===== Data in this exercise =====
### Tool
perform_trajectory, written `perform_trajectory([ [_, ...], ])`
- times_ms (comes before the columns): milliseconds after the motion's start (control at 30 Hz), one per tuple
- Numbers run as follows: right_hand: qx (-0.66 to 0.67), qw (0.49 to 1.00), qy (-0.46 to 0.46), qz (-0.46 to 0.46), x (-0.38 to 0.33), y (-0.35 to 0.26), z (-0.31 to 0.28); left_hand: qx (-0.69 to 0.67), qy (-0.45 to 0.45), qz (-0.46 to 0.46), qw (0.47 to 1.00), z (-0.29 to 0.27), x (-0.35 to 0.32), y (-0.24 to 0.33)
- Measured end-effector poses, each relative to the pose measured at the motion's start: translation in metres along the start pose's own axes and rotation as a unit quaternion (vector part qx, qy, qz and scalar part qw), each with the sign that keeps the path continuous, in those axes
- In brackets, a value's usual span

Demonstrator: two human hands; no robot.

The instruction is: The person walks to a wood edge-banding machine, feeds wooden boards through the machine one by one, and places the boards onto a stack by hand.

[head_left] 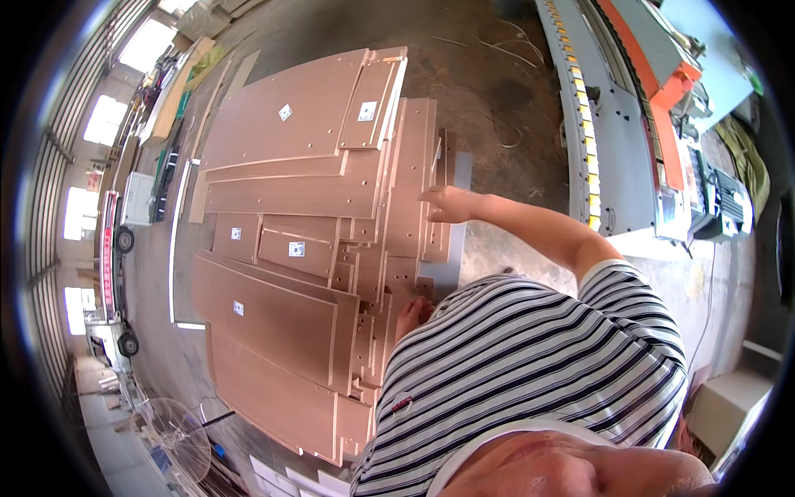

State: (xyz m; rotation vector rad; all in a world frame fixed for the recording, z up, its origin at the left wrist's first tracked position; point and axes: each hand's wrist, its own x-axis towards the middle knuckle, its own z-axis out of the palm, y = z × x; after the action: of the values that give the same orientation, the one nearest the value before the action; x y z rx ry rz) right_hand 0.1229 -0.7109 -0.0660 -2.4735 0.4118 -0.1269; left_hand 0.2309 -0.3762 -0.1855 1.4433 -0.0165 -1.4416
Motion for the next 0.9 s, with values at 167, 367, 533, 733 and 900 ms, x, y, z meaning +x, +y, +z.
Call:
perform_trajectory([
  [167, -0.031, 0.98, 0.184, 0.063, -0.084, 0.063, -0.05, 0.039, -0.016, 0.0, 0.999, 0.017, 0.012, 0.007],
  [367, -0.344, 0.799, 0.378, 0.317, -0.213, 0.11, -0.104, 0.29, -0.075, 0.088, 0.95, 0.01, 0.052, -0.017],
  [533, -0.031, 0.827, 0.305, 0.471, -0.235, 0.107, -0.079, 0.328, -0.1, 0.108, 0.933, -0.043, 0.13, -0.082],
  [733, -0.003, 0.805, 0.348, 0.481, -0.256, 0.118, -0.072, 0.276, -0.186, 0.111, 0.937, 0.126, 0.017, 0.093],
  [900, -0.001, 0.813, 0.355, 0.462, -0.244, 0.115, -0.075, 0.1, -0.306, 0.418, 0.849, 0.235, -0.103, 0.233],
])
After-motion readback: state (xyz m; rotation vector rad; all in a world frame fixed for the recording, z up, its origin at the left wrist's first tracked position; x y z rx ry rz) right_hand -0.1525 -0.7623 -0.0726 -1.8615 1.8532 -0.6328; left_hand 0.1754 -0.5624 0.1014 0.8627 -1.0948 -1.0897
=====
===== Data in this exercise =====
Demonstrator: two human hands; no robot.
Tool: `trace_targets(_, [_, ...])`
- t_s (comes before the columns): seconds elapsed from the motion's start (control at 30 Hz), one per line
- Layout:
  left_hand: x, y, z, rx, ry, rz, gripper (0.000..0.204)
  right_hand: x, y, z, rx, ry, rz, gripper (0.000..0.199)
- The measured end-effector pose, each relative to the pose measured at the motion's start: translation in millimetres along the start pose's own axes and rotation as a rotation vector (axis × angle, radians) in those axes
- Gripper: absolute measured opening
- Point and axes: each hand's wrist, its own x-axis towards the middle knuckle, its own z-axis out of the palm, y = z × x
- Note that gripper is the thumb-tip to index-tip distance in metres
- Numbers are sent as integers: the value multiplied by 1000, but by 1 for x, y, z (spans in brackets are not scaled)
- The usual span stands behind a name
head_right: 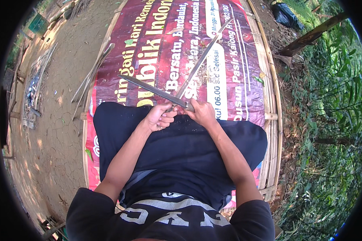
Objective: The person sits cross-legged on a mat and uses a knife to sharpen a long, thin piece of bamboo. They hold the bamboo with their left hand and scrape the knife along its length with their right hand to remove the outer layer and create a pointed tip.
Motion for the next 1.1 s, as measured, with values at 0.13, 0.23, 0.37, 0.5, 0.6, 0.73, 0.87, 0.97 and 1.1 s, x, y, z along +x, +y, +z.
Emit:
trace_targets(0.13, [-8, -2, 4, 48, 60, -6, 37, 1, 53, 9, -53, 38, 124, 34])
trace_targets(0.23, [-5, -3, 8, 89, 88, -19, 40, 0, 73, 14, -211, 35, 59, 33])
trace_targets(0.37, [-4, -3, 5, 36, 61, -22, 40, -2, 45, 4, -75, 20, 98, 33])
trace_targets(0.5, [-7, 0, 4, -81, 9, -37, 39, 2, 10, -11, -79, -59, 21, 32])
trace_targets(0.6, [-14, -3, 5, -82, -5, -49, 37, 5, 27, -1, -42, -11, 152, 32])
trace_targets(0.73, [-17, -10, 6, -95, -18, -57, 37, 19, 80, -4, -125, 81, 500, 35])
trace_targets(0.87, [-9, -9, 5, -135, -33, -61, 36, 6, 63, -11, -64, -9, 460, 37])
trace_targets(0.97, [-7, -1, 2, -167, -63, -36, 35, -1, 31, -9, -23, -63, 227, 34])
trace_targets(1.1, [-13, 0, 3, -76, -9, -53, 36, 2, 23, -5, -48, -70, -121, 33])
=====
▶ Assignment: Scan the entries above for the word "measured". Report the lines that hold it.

▶ Answer to this task:
- Measured end-effector poses, each relative to the pose measured at the motion's start: translation in metres along the start pose's own axes and rotation as a unit quaternion (vector part qx, qy, qz and scalar part qw), each with the sign that keeps the path continuous, in those axes
- The measured end-effector pose, each relative to the pose measured at the motion's start: translation in millimetres along the start pose's own axes and rotation as a rotation vector (axis × angle, radians) in those axes
- Gripper: absolute measured opening
Motion for the next 1.1 s, as measured, with values at 0.13, 0.23, 0.37, 0.5, 0.6, 0.73, 0.87, 0.97 and 1.1 s, x, y, z along +x, +y, +z.

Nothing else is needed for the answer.